* [Task goal]: If a line in the entries below holds the string "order", copy it.
——————
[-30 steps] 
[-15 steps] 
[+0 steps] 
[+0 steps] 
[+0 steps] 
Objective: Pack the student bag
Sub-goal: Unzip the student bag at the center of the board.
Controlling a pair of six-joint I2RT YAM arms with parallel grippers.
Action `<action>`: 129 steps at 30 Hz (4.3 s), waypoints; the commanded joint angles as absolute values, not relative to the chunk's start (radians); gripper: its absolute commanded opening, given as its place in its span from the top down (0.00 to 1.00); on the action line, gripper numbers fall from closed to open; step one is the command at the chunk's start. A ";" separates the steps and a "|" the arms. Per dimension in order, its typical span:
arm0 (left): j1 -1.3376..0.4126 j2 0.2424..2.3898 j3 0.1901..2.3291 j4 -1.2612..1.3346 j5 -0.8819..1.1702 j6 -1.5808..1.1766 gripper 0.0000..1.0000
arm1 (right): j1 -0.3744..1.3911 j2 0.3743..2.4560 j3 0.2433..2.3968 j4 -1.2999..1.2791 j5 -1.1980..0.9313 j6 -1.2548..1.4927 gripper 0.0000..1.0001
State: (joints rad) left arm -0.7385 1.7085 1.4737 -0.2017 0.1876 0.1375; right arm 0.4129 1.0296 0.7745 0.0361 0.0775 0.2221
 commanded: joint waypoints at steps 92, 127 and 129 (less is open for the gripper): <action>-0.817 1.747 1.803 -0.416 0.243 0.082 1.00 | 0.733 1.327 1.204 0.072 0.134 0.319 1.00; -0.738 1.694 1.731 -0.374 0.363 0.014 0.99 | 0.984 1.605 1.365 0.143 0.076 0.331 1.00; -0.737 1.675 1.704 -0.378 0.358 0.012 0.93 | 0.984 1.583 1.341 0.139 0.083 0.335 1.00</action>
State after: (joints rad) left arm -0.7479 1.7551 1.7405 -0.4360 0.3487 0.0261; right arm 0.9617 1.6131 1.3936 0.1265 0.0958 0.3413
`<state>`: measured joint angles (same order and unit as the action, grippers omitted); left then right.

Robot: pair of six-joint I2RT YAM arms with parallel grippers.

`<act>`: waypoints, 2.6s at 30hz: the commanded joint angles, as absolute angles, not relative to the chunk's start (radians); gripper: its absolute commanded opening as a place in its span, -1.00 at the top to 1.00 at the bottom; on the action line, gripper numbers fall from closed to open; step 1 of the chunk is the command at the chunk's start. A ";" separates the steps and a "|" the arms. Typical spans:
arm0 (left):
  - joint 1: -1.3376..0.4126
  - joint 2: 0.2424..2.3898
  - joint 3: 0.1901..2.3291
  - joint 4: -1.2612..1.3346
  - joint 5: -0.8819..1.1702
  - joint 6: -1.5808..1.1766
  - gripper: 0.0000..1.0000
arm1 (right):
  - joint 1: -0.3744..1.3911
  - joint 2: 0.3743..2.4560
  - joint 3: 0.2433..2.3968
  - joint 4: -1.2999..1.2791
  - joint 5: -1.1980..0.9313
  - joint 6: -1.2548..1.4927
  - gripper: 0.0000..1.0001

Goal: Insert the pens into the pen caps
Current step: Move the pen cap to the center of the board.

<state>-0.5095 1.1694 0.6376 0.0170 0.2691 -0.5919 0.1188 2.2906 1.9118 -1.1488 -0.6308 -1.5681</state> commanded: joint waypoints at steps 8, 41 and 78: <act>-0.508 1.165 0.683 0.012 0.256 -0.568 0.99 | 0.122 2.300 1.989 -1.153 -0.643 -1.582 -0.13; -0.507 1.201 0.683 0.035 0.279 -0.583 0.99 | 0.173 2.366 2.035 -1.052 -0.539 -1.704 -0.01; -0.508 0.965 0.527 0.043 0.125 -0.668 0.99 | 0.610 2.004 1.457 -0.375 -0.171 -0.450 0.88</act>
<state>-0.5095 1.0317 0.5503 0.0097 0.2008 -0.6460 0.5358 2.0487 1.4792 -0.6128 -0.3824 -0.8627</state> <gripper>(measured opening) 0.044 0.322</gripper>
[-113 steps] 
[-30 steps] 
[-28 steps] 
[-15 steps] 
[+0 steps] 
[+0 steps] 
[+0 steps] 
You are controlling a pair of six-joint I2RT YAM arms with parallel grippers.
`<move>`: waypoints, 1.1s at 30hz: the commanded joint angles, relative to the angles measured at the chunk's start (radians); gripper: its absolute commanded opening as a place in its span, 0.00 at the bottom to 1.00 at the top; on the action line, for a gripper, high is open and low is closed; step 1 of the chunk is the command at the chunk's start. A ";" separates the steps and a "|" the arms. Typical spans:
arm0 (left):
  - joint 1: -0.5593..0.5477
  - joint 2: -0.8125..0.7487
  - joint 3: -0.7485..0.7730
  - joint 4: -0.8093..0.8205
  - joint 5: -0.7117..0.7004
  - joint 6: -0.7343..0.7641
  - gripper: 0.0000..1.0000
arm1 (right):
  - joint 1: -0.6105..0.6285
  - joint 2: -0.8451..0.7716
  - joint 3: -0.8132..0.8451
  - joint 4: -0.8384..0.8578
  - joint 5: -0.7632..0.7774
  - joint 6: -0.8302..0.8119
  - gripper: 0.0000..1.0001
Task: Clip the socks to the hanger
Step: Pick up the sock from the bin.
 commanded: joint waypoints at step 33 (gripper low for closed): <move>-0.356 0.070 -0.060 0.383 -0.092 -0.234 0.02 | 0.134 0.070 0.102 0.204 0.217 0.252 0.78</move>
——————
* [Solved exercise]:
Action `<action>`: 129 steps at 30 Hz (4.3 s), waypoints; the commanded joint angles as absolute values, not relative to the chunk's start (radians); gripper: its absolute commanded opening, given as its place in its span from the top down (0.00 to 1.00); on the action line, gripper numbers fall from closed to open; step one is the command at the chunk's start. A ";" separates the steps and a "|" the arms. Per dimension in order, its typical span:
`<state>`: measured joint angles (same order and unit as the action, grippers omitted); left then right.

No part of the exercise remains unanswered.